## GIVEN MATERIAL:

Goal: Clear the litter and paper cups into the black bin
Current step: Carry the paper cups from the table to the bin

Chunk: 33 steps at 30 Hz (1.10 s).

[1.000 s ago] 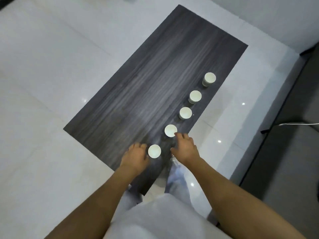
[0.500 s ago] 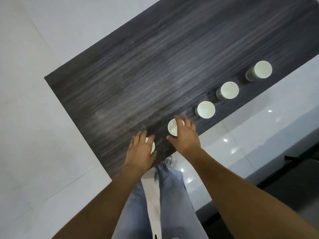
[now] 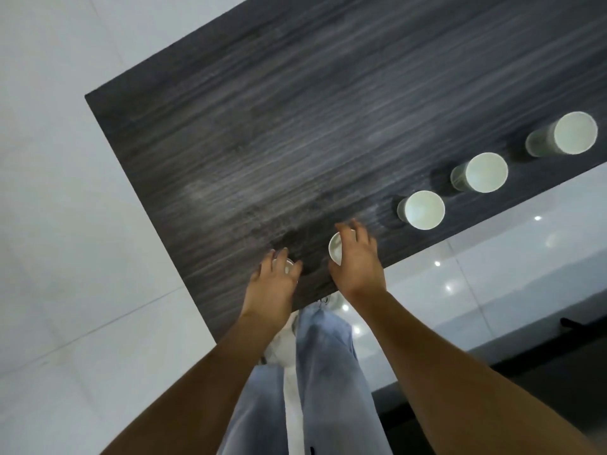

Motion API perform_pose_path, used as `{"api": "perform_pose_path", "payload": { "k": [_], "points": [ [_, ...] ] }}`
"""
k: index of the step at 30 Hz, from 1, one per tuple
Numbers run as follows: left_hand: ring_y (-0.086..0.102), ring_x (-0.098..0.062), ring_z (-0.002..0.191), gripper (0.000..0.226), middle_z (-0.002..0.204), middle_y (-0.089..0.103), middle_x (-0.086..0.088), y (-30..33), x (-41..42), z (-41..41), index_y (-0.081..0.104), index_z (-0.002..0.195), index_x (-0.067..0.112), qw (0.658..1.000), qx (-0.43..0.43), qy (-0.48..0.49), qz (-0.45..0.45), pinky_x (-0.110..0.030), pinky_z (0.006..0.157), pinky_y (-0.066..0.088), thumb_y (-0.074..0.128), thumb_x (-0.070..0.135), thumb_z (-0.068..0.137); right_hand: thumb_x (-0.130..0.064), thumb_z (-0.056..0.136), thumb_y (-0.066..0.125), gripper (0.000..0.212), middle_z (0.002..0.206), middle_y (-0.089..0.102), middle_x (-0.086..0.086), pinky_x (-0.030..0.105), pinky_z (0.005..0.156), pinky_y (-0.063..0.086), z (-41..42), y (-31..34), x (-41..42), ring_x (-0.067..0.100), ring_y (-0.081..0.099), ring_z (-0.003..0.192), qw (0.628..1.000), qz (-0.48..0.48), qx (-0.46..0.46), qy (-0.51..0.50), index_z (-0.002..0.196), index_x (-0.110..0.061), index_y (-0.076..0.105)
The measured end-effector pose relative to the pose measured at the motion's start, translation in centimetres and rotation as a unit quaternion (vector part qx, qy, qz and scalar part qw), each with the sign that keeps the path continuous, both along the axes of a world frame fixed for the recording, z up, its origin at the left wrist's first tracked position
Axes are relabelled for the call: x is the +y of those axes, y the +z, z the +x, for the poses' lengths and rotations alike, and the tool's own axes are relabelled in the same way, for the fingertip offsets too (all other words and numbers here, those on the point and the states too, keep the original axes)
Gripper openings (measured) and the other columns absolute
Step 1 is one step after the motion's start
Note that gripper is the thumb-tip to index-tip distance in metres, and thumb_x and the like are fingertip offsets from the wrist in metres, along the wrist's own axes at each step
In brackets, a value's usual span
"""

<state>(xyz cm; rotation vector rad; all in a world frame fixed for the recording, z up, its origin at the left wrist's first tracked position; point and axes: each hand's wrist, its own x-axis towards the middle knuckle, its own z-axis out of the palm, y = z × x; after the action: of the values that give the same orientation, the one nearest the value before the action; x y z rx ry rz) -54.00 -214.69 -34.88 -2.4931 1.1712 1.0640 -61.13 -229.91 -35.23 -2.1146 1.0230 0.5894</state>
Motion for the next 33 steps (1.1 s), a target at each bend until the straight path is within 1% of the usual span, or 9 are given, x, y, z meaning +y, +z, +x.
{"api": "perform_pose_path", "payload": {
  "k": [2, 5, 9, 15, 18, 21, 24, 28, 33],
  "points": [
    [0.018, -0.030, 0.142, 0.067, 0.154, 0.020, -0.008, 1.2, 0.4, 0.3, 0.034, 0.140, 0.026, 1.000, -0.014, 0.016, -0.012, -0.042, 0.108, 0.035, 0.067, 0.011, 0.083, -0.022, 0.087, 0.069, 0.070, 0.156, 0.023, 0.004, 0.038, 0.109, 0.037, 0.0, 1.2, 0.4, 0.028, 0.024, 0.140, 1.000, 0.005, 0.000, 0.008, 0.145, -0.022, 0.031],
    [0.023, -0.029, 0.141, 0.071, 0.154, 0.023, -0.007, 3.5, 1.4, 0.9, 0.032, 0.142, 0.029, 0.999, -0.023, 0.040, -0.017, -0.042, 0.108, 0.035, 0.069, 0.015, 0.083, -0.026, 0.088, 0.068, 0.070, 0.156, 0.023, 0.004, 0.037, 0.109, 0.036, 0.3, 3.8, 1.2, 0.027, 0.024, 0.141, 0.999, 0.010, 0.000, 0.037, 0.146, -0.023, 0.029],
    [0.024, -0.029, 0.141, 0.072, 0.154, 0.023, -0.006, 7.5, 3.5, 1.9, 0.028, 0.145, 0.032, 0.996, -0.033, 0.084, -0.012, -0.041, 0.109, 0.034, 0.067, 0.022, 0.085, -0.027, 0.089, 0.067, 0.073, 0.158, 0.020, 0.003, 0.037, 0.111, 0.034, 1.2, 8.1, 2.7, 0.026, 0.021, 0.143, 0.997, 0.025, -0.001, 0.073, 0.148, -0.024, 0.026],
    [0.025, -0.028, 0.141, 0.070, 0.155, 0.025, -0.005, 13.8, 8.4, 3.8, 0.029, 0.146, 0.031, 0.987, -0.060, 0.149, -0.024, -0.037, 0.113, 0.032, 0.065, 0.022, 0.087, -0.023, 0.090, 0.065, 0.073, 0.158, 0.018, 0.002, 0.037, 0.112, 0.033, 3.4, 14.8, 6.4, 0.024, 0.020, 0.143, 0.992, 0.010, -0.009, 0.125, 0.150, -0.024, 0.023],
    [0.025, -0.026, 0.141, 0.066, 0.154, 0.027, -0.005, 16.3, 11.5, 4.9, 0.031, 0.145, 0.031, 0.981, -0.069, 0.175, -0.041, -0.035, 0.113, 0.030, 0.065, 0.022, 0.088, -0.023, 0.090, 0.065, 0.074, 0.156, 0.020, 0.001, 0.037, 0.110, 0.035, 4.7, 17.5, 9.0, 0.023, 0.022, 0.141, 0.989, -0.002, -0.011, 0.149, 0.150, -0.023, 0.022],
    [0.025, -0.025, 0.141, 0.061, 0.154, 0.027, -0.005, 18.2, 15.2, 6.5, 0.034, 0.143, 0.030, 0.971, -0.075, 0.216, -0.076, -0.035, 0.112, 0.030, 0.061, 0.024, 0.089, -0.026, 0.091, 0.063, 0.074, 0.154, 0.021, 0.001, 0.038, 0.108, 0.039, 6.6, 19.6, 12.5, 0.023, 0.022, 0.140, 0.984, -0.006, -0.014, 0.177, 0.151, -0.025, 0.020],
    [0.024, -0.025, 0.142, 0.060, 0.154, 0.026, -0.005, 19.6, 19.3, 8.5, 0.035, 0.143, 0.029, 0.962, -0.085, 0.240, -0.094, -0.035, 0.111, 0.031, 0.060, 0.022, 0.090, -0.027, 0.091, 0.063, 0.075, 0.153, 0.023, 0.001, 0.038, 0.108, 0.038, 8.8, 21.2, 16.9, 0.023, 0.023, 0.139, 0.976, -0.013, -0.020, 0.215, 0.151, -0.025, 0.019],
    [0.025, -0.024, 0.140, 0.059, 0.154, 0.026, -0.005, 21.4, 25.7, 11.6, 0.034, 0.142, 0.028, 0.956, -0.084, 0.258, -0.115, -0.034, 0.108, 0.035, 0.060, 0.023, 0.090, -0.025, 0.090, 0.064, 0.075, 0.150, 0.027, 0.002, 0.037, 0.109, 0.037, 12.2, 22.9, 23.4, 0.023, 0.027, 0.137, 0.971, -0.025, -0.023, 0.237, 0.151, -0.023, 0.021],
    [0.028, -0.023, 0.136, 0.059, 0.150, 0.028, -0.004, 23.8, 34.8, 16.8, 0.034, 0.142, 0.025, 0.955, -0.076, 0.253, -0.134, -0.032, 0.102, 0.038, 0.058, 0.022, 0.088, -0.023, 0.088, 0.064, 0.075, 0.152, 0.025, 0.001, 0.041, 0.106, 0.042, 18.1, 24.4, 32.2, 0.024, 0.028, 0.136, 0.965, -0.038, -0.030, 0.257, 0.150, -0.022, 0.022]
  ]
}}
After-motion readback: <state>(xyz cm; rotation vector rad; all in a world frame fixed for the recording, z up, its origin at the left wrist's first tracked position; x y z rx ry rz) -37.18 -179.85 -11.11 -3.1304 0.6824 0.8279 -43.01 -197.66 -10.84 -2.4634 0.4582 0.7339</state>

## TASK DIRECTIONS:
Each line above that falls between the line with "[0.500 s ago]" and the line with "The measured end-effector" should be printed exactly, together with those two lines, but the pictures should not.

## ANSWER TO THIS TASK:
[0.500 s ago] 
[now] 

Motion API perform_pose_path, used as `{"api": "perform_pose_path", "payload": { "k": [_], "points": [ [_, ...] ] }}`
"""
k: index of the step at 30 Hz, from 1, one per tuple
Numbers run as follows: left_hand: ring_y (-0.086..0.102), ring_x (-0.098..0.062), ring_z (-0.002..0.191), gripper (0.000..0.226), middle_z (-0.002..0.204), middle_y (-0.089..0.103), middle_x (-0.086..0.088), y (-30..33), x (-41..42), z (-41..41), index_y (-0.081..0.104), index_z (-0.002..0.195), index_x (-0.067..0.112), qw (0.658..1.000), qx (-0.43..0.43), qy (-0.48..0.49), qz (-0.45..0.45), pinky_x (-0.110..0.030), pinky_z (0.006..0.157), pinky_y (-0.066..0.088), thumb_y (-0.074..0.128), thumb_x (-0.070..0.135), thumb_z (-0.068..0.137); right_hand: thumb_x (-0.130..0.064), thumb_z (-0.056..0.136), thumb_y (-0.066..0.125), gripper (0.000..0.212), middle_z (0.002..0.206), middle_y (-0.089..0.102), middle_x (-0.086..0.086), pinky_x (-0.030..0.105), pinky_z (0.005..0.156), pinky_y (-0.063..0.086), z (-41..42), y (-31..34), x (-41..42), ring_x (-0.067..0.100), ring_y (-0.081..0.099), ring_z (-0.003..0.192), qw (0.628..1.000), qz (-0.48..0.48), qx (-0.46..0.46), qy (-0.51..0.50), index_z (-0.002..0.196), index_x (-0.110..0.061), index_y (-0.076..0.105)
The measured end-effector pose relative to the pose measured at the motion's start, translation in centimetres and rotation as a unit quaternion (vector part qx, qy, qz and scalar part qw), each with the sign that keeps the path continuous, both along the axes of a world frame fixed for the recording, z up, its origin at the left wrist's first tracked position

No more is needed to finish this exercise.